Exercise » Only the lines below between the ones containing "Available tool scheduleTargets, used" and "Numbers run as", inclusive, are to be reproduced, each exactly as it stands.

Exercise inputs »
- - - - - - -

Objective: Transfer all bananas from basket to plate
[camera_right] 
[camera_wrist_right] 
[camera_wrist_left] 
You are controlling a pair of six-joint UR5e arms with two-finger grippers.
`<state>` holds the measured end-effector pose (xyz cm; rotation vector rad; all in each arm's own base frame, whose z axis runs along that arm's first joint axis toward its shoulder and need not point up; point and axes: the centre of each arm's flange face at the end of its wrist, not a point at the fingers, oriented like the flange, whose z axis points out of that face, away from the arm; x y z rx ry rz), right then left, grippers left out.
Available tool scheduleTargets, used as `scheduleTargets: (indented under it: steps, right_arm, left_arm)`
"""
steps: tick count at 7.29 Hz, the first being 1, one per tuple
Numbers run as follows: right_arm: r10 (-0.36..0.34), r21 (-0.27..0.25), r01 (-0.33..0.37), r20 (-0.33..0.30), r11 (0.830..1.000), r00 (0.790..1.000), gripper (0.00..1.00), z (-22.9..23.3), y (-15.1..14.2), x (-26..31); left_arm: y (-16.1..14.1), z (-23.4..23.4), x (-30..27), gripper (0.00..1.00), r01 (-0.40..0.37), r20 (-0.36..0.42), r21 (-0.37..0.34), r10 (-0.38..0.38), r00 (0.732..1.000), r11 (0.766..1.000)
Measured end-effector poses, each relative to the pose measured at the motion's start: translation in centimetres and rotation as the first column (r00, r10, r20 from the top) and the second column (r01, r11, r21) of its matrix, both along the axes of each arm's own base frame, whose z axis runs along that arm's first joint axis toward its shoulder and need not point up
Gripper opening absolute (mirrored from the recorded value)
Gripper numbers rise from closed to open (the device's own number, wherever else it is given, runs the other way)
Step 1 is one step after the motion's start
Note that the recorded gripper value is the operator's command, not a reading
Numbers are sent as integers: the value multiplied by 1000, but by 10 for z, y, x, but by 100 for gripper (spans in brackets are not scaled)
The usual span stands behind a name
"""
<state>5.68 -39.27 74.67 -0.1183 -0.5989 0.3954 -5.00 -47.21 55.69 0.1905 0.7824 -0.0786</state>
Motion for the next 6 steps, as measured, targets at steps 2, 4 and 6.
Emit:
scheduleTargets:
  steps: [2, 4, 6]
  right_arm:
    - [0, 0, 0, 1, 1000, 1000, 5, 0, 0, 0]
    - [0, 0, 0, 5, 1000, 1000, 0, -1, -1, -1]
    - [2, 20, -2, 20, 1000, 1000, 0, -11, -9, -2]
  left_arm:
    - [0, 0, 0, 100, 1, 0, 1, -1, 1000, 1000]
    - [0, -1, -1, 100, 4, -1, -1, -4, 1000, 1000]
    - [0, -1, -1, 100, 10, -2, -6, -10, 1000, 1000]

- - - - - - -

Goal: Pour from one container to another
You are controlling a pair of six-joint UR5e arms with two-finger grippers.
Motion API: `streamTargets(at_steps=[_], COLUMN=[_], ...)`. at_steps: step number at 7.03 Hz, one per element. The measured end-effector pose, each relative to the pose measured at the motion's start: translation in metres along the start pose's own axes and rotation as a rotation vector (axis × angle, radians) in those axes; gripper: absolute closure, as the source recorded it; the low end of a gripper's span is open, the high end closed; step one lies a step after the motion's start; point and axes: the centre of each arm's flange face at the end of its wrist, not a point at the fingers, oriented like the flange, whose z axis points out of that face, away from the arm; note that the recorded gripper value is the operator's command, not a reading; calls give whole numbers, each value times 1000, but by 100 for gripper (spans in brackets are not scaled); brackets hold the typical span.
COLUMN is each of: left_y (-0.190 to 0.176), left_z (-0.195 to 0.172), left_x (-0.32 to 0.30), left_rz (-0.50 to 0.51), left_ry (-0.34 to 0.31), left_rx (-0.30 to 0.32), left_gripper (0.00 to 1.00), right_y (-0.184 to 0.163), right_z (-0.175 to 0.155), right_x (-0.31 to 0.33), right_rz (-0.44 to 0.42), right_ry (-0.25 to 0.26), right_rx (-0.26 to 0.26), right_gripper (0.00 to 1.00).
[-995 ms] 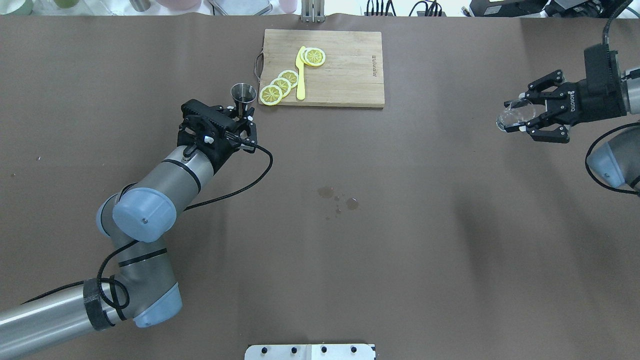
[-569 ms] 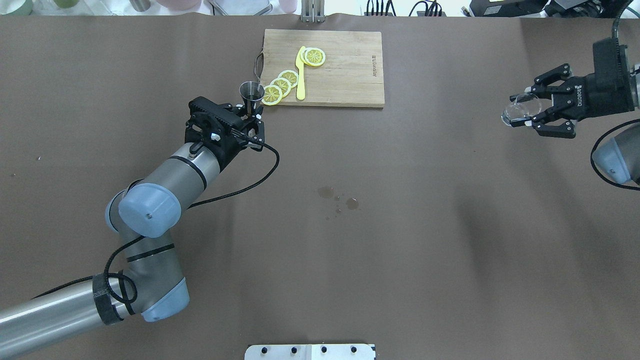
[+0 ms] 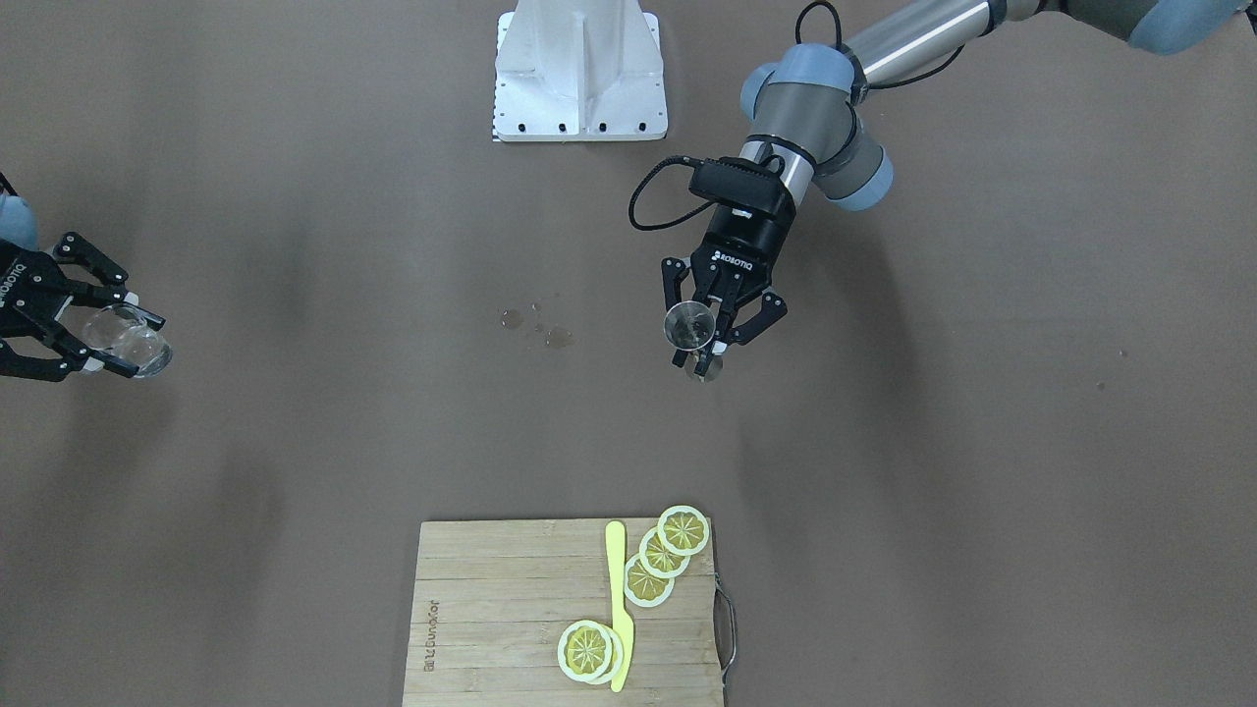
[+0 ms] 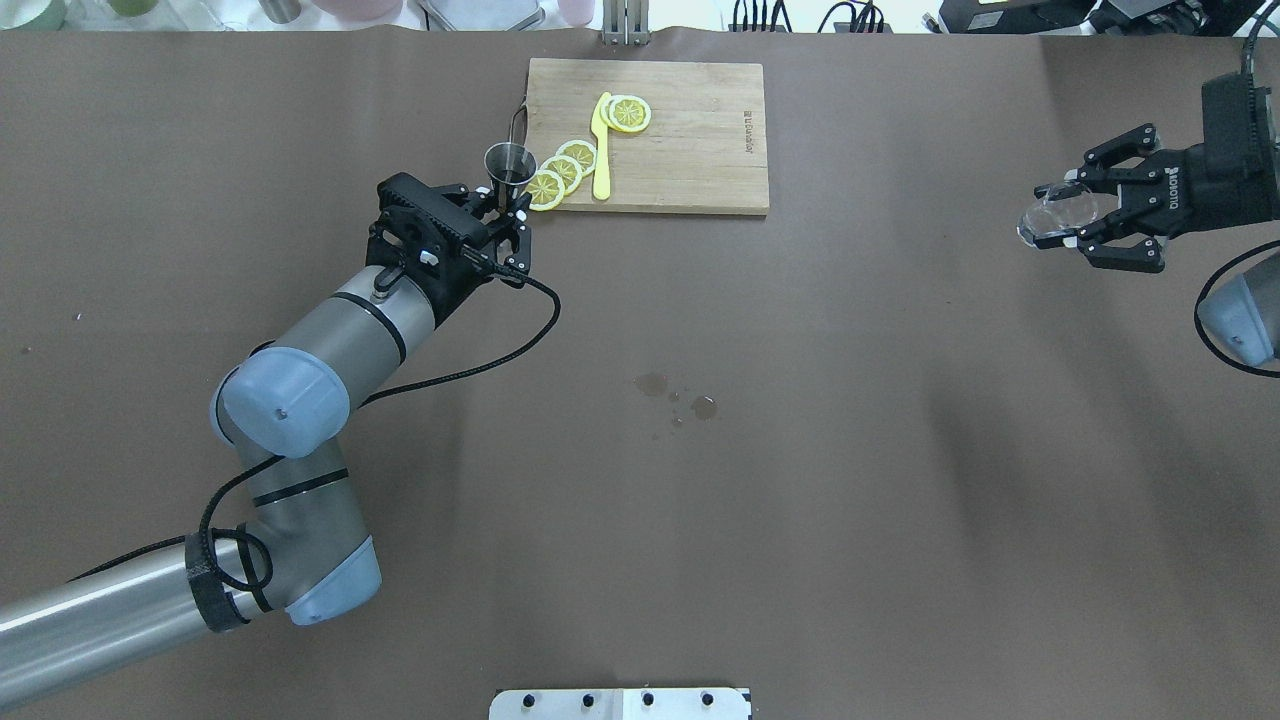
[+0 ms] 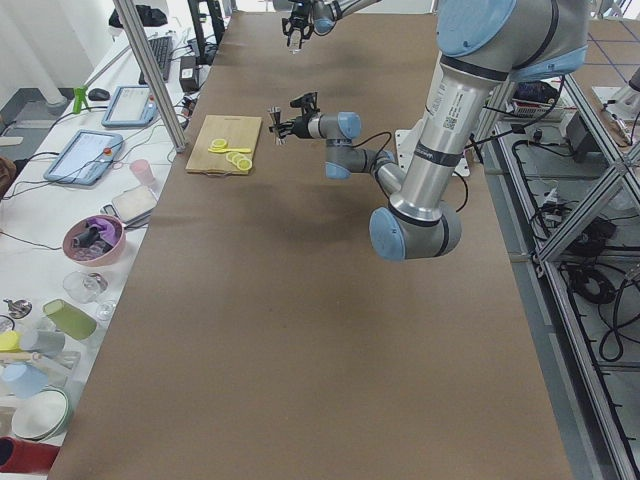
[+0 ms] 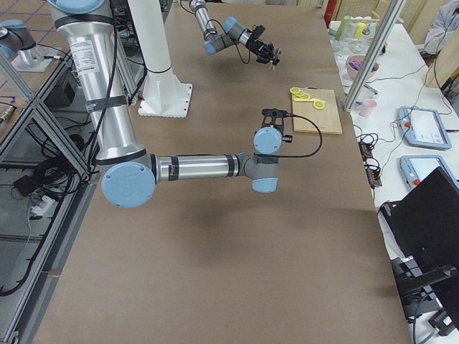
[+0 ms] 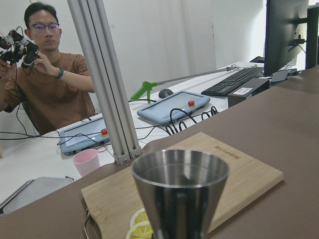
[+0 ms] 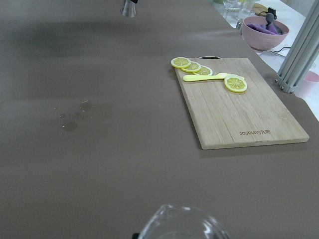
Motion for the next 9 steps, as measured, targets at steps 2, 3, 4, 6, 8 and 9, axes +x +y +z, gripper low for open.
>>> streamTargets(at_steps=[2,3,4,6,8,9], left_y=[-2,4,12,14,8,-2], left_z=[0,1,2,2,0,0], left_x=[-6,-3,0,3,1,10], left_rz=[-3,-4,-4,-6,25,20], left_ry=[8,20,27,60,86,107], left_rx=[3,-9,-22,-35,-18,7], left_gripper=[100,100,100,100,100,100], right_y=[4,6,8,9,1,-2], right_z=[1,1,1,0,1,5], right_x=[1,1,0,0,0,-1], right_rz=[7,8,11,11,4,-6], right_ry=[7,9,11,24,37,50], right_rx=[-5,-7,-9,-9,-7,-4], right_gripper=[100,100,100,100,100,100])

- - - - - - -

Reply to the task »
Available tool scheduleTargets, used as `scheduleTargets: (indented under it: steps, right_arm, left_arm)`
"""
steps: tick count at 7.29 Hz, the first being 1, one per tuple
Numbers run as follows: right_arm: r10 (-0.36..0.34), r21 (-0.27..0.25), r01 (-0.33..0.37), r20 (-0.33..0.30), r11 (0.830..1.000), r00 (0.790..1.000), gripper (0.00..1.00), z (-22.9..23.3), y (-15.1..14.2), x (-26..31); left_arm: y (-16.1..14.1), z (-23.4..23.4), x (-30..27), gripper (0.00..1.00), r01 (-0.40..0.37), r20 (-0.36..0.42), r21 (-0.37..0.34), r10 (-0.38..0.38), r00 (0.732..1.000), r11 (0.766..1.000)

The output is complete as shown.